Entre outras revelações, sabe-se agora que, no Outono de 2005, as tropas norte-americanas encontraram provas de conspirações para eliminar vários responsáveis das novas instituições iraquianas. E em Junho de 2006, noutro exemplo das informações em causa, soldados dos Estados Unidos encontraram, no interior de uma cela da esquadra da polícia iraquiana em Husaybah (Oeste do Iraque), vestígios de sangue, uma mangueira de borracha e cabos eléctricos montados sobre uma porta de metal. Descobertas que os próprios operacionais norte-americanos reportaram como “indicações claras” de violações dos Direitos Humanos.


“Uma grave violação do Direito Internacional”

Outra das vozes que se ergueram durante o fim-de-semana foi a do relator especial das Nações Unidas para os casos de tortura. Manfred Nowak falou directamente para a Sala Oval da Casa Branca, apelando ao Presidente dos Estados Unidos para que abra uma investigação. Barack Obama, lembrou o relator, “chegou ao poder com a promessa de mudança”: “O Presidente Obama tem a obrigação de tratar os casos passados”.

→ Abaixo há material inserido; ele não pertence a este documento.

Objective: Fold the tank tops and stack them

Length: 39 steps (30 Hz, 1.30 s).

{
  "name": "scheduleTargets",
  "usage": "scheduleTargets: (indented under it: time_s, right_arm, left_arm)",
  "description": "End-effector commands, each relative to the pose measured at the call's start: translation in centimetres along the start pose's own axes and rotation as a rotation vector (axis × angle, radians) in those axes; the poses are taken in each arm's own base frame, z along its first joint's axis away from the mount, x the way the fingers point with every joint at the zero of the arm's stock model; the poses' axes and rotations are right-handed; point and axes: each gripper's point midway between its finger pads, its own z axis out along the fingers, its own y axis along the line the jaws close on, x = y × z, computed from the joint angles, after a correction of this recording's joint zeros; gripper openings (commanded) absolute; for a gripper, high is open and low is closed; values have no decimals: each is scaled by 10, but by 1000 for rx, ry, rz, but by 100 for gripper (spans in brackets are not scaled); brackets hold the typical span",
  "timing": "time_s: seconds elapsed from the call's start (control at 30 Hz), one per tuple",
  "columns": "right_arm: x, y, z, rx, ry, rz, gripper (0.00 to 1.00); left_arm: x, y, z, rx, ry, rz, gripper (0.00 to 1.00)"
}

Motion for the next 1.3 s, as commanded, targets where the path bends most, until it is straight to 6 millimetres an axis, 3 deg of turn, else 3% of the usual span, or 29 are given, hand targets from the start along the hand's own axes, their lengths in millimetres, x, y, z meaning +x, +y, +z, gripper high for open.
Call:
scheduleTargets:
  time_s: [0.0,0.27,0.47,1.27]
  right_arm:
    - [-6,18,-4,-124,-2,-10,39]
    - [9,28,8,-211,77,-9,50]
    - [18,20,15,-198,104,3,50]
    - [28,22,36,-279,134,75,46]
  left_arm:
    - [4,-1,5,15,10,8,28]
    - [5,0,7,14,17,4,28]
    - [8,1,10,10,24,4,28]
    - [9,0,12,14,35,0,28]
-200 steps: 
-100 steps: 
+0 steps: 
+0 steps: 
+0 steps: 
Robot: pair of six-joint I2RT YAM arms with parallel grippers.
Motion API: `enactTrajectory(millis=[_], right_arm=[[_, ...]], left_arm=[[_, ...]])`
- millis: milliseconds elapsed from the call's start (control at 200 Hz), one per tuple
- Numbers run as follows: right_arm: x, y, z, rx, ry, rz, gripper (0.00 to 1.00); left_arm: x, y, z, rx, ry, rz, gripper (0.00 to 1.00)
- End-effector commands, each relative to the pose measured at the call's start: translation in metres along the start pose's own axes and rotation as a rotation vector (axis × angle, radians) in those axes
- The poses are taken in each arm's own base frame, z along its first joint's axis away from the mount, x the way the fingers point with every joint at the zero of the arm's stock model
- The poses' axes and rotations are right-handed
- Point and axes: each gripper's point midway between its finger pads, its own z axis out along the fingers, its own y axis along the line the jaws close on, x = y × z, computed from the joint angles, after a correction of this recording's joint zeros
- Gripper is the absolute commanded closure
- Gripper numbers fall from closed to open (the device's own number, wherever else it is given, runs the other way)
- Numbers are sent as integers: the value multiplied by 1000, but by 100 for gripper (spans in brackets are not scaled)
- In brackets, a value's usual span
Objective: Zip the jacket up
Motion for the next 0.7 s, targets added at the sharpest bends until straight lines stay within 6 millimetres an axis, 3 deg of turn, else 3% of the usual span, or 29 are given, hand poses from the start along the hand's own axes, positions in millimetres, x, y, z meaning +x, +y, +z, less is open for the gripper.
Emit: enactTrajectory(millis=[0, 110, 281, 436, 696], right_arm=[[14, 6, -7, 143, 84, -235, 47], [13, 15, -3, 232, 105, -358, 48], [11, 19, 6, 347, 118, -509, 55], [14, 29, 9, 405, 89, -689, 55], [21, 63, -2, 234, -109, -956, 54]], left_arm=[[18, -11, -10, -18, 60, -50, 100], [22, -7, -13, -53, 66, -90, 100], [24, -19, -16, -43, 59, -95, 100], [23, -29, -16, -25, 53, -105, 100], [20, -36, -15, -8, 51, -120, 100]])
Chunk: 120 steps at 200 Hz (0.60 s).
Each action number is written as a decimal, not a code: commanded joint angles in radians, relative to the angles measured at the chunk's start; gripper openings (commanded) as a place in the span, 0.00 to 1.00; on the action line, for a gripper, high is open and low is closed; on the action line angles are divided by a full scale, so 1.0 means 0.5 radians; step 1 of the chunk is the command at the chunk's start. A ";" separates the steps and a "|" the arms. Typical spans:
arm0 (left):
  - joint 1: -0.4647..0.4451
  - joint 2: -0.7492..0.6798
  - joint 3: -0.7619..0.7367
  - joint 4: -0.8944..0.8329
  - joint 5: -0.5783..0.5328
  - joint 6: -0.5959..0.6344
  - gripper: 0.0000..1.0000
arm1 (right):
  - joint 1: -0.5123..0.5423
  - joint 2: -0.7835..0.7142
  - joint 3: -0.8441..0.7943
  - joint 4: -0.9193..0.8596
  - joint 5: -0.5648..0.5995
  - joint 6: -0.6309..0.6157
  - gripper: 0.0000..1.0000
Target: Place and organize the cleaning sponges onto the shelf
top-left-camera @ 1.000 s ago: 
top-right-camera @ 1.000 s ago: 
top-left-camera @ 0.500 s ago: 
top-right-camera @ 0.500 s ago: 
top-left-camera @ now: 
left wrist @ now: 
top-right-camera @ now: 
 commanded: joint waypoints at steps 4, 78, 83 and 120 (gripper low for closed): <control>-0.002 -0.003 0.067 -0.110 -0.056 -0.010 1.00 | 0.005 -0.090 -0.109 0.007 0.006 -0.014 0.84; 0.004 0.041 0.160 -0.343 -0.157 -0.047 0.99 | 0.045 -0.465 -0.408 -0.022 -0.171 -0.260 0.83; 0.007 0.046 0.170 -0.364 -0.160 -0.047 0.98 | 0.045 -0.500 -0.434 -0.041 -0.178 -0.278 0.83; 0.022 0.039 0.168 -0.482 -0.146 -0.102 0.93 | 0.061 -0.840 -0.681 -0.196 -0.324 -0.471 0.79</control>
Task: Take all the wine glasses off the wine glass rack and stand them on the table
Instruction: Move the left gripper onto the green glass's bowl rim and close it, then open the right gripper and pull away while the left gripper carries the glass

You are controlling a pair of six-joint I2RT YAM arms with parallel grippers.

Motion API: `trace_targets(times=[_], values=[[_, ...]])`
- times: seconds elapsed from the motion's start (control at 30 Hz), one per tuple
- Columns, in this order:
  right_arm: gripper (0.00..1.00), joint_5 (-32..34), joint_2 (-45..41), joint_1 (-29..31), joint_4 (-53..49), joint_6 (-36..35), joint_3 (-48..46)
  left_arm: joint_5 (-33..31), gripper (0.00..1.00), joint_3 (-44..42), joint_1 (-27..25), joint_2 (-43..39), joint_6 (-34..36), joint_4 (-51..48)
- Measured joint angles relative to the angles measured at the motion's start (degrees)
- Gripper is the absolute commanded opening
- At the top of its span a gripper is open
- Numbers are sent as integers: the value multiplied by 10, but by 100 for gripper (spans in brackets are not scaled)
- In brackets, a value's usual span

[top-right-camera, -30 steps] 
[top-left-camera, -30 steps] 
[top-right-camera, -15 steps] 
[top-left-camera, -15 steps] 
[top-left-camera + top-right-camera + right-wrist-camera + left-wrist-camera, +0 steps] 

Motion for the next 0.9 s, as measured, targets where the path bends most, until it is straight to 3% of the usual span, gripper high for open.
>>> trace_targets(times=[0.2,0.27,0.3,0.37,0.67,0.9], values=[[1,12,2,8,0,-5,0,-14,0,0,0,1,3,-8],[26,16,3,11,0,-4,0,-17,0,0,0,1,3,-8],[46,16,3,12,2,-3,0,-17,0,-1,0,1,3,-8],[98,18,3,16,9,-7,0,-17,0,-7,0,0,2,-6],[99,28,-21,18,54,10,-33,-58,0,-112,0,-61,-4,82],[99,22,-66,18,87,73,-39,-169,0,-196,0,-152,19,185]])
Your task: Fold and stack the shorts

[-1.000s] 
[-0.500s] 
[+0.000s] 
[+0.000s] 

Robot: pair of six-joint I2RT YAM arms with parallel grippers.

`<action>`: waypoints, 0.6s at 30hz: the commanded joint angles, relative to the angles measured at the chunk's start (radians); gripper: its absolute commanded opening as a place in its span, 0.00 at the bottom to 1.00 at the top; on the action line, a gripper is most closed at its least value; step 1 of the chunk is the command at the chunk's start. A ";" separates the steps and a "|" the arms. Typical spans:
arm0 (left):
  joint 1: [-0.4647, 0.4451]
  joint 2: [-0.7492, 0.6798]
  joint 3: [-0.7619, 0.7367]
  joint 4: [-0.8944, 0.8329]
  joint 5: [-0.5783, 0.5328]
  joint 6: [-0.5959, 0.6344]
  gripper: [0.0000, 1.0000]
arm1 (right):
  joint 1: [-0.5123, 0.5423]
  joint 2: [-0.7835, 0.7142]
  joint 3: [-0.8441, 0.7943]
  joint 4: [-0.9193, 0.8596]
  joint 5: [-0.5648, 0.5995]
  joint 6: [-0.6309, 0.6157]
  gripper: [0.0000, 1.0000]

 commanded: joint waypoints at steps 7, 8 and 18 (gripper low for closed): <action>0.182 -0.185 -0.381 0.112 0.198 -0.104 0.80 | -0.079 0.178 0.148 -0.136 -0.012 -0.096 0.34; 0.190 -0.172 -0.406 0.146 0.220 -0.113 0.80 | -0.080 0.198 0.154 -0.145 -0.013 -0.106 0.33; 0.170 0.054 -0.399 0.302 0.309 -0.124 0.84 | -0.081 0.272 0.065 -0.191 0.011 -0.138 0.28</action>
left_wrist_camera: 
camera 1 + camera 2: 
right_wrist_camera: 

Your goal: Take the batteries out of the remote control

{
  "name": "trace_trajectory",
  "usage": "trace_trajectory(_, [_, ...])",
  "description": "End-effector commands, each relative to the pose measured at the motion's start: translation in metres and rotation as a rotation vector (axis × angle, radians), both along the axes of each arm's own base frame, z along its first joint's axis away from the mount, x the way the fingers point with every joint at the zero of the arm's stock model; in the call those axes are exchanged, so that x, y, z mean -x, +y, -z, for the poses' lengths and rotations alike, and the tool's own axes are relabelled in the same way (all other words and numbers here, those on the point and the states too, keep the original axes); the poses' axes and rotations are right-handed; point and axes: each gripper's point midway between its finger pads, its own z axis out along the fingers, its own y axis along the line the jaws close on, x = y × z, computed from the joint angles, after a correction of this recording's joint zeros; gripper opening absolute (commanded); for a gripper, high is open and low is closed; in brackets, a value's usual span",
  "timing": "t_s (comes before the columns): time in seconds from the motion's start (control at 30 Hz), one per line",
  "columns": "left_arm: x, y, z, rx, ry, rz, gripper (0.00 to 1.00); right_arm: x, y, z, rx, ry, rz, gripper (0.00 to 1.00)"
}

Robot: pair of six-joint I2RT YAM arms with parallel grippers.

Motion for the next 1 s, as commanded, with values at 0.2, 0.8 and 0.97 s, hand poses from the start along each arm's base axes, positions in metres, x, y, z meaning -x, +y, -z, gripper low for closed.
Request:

Igualmente partidária da abertura de um inquérito, a Amnistia Internacional imputou “uma grave violação do Direito Internacional” às chefias militares norte-americanas, que entregaram “milhares de prisioneiros às forças iraquianas quando sabiam que elas continuavam a torturar”. Na mesma frente, a organização Human Rights Watch veio exigir que “o Iraque persiga os responsáveis por tortura e outros crimes” e que os Estados Unidos “investiguem”.